The Biggest Reason Why Food Prices Are So High Right Now

Plus, three handy tips on how to still save at the grocery store

October 25, 2022 6:24 am
woman grocery shopping and holding a yellow apple
Everything from meat to produce has gotten more expensive
Getty Images

Quick question: Have you recently been to the grocery store, glanced at the price of something, and internally screamed, “it costs how much now?!” If you answered yes, you’re certainly not alone because food costs are at an all-time high and show no sign of slowing anytime soon. In fact, according to a recent USDA report, food prices are, on average, 11.4% higher than in August 2021, and items like poultry, beef, and produce are only predicted to get more expensive. While inflation is no doubt a catalyst to this increase, there are some behind-the-scenes drivers to these unprecedented jumps.

Why are food prices so high?

As you can glean from the above, farmed goods were subject to the greatest price hike during the past year. The culprit is anhydrous ammonia, a key ingredient in commercial farming fertilizer, which has doubled in price. The trickle-down effect from this increase is massive, as nearly every farmed food uses anhydrous in some way. This drastic jump can be attributed to two main factors. First, the global supply chain disruption caused by both the pandemic and the conflict in Ukraine strained the supply of nitrogen, a main ingredient used to make the chemical. In addition, demand for the fertilizer ingredient is at a five-year high for various reasons, including a rise in at-home cooking since 2020. Recalling high school economics, when supply is low and demand is high, prices will skyrocket. 

To add insult to culinary injury, foods that are further processed are doubly affected. The cost of energy, including natural gas, is the highest it has been in a decade. So ingredients like oils — which need to be farmed, transported, processed and packaged — are affected during every step from the farm to our tables. Furthermore, packaged goods, which require everything mentioned and more, have experienced a combination of higher prices and shrinkflation (reducing package size while maintaining prices).

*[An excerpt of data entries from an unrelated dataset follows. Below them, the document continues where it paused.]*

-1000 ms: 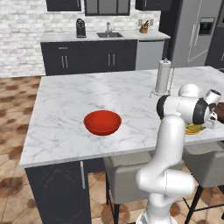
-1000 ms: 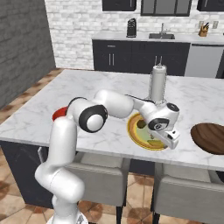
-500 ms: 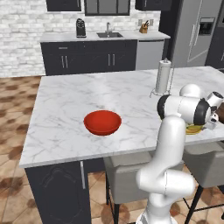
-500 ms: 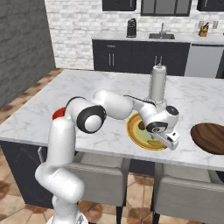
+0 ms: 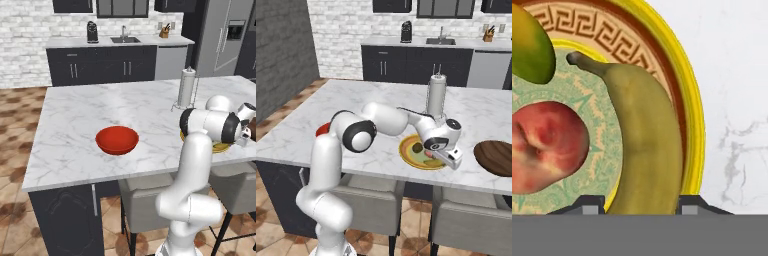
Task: Take the fruits from the plate on the dining counter and place two fruits in each bowl.
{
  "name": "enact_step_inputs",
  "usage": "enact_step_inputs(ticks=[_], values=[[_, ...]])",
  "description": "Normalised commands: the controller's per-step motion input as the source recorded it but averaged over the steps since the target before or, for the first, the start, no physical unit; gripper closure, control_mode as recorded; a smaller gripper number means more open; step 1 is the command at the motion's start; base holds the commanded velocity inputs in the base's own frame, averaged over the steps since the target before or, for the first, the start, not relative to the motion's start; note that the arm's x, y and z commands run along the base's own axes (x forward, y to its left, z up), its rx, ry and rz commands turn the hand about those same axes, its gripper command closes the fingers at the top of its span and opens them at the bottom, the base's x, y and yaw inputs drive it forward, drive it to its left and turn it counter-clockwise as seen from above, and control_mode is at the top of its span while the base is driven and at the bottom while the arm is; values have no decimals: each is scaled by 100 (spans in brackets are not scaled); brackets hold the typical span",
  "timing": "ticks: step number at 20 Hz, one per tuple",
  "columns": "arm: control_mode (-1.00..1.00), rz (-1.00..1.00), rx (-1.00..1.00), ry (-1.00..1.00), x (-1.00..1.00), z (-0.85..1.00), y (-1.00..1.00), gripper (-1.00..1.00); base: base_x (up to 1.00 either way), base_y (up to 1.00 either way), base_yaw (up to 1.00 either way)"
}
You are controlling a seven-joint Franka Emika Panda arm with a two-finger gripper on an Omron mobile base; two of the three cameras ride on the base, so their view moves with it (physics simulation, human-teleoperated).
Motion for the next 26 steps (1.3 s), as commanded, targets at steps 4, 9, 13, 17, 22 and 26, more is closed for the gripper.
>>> enact_step_inputs(ticks=[4,9,13,17,22,26], values=[[-100,0,-2,7,0,40,0,100,0,0,0],[-100,0,-5,4,-16,66,19,100,0,0,0],[-100,2,-4,-12,-38,39,88,100,0,0,0],[-100,20,0,-31,-25,11,100,100,0,0,0],[-100,30,-11,-26,-17,44,100,100,0,0,0],[-100,30,-27,-6,-11,86,100,100,0,0,0]])
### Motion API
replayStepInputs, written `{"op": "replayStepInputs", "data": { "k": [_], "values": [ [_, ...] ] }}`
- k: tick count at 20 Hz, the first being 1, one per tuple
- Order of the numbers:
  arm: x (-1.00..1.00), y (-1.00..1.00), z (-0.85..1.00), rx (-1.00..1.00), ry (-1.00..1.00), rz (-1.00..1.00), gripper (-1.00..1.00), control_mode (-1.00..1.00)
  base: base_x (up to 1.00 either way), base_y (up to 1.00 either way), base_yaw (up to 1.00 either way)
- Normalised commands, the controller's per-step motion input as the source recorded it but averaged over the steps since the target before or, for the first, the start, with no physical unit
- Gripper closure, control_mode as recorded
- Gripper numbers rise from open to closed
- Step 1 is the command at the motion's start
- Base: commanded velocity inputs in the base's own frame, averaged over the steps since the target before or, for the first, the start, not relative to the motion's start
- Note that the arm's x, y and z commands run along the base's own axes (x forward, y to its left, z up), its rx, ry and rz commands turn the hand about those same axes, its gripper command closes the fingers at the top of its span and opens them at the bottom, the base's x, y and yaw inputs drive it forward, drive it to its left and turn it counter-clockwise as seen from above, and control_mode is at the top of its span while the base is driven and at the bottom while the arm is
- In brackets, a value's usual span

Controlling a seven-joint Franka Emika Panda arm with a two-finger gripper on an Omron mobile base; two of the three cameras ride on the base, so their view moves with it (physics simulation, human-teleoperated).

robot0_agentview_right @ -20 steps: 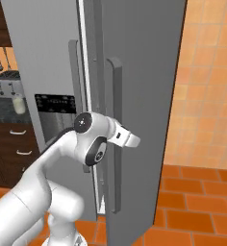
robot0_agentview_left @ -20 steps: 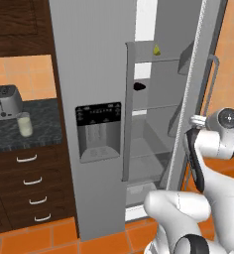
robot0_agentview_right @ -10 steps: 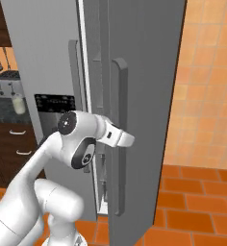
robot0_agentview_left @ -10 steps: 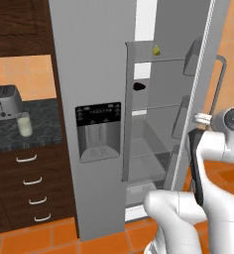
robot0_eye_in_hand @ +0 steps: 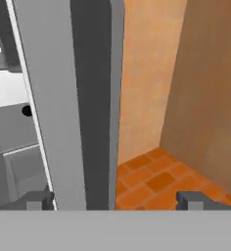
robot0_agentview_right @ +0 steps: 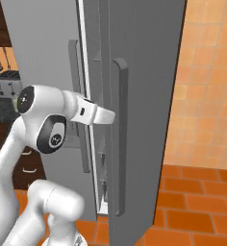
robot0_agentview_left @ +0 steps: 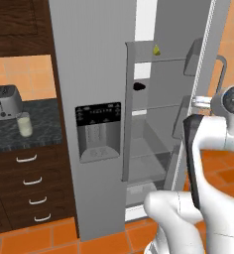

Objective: Grab a lemon wedge from the fridge and one ice cube from the ice bowl, and put them in the glass of lemonade.

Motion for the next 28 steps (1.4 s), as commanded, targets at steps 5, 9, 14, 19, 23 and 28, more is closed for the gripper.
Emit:
{"op": "replayStepInputs", "data": {
  "k": [5,9,14,19,23,28],
  "values": [
    [-0.16,1.0,0.45,-0.31,0.15,-0.04,-1.0,-1.0,0.0,0.0,0.0],
    [0.38,0.89,0.01,-0.43,0.36,-0.03,-1.0,-1.0,0.0,0.0,0.0],
    [0.94,0.14,-0.49,-0.48,0.38,0.0,-1.0,-1.0,0.0,0.0,0.0],
    [0.97,-0.08,-0.24,-0.34,0.3,0.0,-1.0,-1.0,0.0,0.0,0.0],
    [0.99,-0.32,-0.47,-0.14,0.11,0.0,-1.0,-1.0,0.0,0.0,0.0],
    [0.25,-0.78,-0.38,-0.01,0.05,-0.02,-1.0,-1.0,0.0,0.0,0.0]
  ]
}}
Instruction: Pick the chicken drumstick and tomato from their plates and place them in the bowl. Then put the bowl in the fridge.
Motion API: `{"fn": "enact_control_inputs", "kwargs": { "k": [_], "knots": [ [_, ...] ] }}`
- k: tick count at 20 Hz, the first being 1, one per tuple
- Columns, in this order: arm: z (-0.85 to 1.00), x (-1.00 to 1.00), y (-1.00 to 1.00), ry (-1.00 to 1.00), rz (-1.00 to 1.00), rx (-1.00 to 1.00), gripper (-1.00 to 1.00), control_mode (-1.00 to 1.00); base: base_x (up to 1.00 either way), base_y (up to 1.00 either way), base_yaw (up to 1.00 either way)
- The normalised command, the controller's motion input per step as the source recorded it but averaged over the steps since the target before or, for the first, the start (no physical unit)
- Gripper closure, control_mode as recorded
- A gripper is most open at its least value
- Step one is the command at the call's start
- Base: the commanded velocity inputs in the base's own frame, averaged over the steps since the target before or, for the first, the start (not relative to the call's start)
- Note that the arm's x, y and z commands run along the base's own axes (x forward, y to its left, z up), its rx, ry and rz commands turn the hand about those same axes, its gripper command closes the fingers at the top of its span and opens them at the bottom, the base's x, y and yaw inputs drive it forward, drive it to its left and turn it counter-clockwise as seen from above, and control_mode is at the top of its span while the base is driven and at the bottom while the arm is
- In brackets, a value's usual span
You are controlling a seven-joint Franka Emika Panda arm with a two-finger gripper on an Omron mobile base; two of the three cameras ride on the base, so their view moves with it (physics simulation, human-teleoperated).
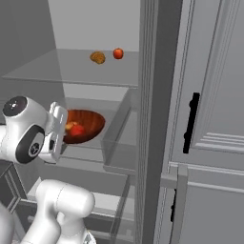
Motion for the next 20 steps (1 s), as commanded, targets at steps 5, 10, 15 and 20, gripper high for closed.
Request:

In short, it is a bad time to love corn chips. 

A Consistently Underrated Food City Awaits Just Over the Canadian Border
Our correspondent shares what he ate on a recent eye-opening, five-day exploration of Montreal

Unfortunately, it doesn’t look like food costs will decrease anytime soon. From the same USDA report, prices are predicted to level off by the end of 2022, with modest 2-3% inflationary rises estimated in 2023, on par with historical annual averages. On the brighter side, natural gas futures do project to lower in 2023-2024, which will provide some relief, especially on processed and packaged goods. So, while the massive price jumps should be about over, don’t expect costs to be appreciably lower within the next year. 

Tips for saving at the grocery store

There are, however, a few tricks to help combat high food prices. First, sign up for the loyalty program at your local grocery store. Most of them are free to join, and you can benefit from member discounts just by scanning a card or typing in your phone number. Next, try to buy produce that’s local and in season. Grocery stores charge more for out-of-season produce because it’s not readily available. Plus, that ripe summer strawberry is going to taste way better than the sour version you might find in the dead of winter. Finally, don’t buy prepared foods that you can easily make. For example, chopping your own fruits and veggies instead of purchasing them precut will save you a few dollars, as grocery stores often charge a premium for convenience. 

You can even try your hand at making some pre-packaged favorites, which can be healthier and more economical. This delicious hummus recipe uses simple ingredients, some of which you likely already have in your pantry. Shifting some of the labor to the home can help make up for the inflated prices, and you’ll  have better tasting food as an added bonus.

Garlic Hummus

Total Time: 20 minutes

Servings: 8 servings

  • 45 oz. chickpeas (about 3 cans), rinsed and drained
  • 2 garlic cloves, peeled
  • 1/2 cup tahini
  • Juice of 1 lemon
  • 1/4 tsp. salt
  • 1/4 cup olive oil
  • 3 Tbsp. cold water
    1. Place garlic into the bowl of a large food processor. Pulse a few times to mince.

    2. Once the garlic is minced, add the chickpeas, tahini, lemon juice and salt. Pulse for 1 minute to combine.

    3. Scrape down the sides of the bowl. Turn the food processor on the lowest setting, and slowly drizzle in the olive oil, followed by the water. Chill or serve immediately.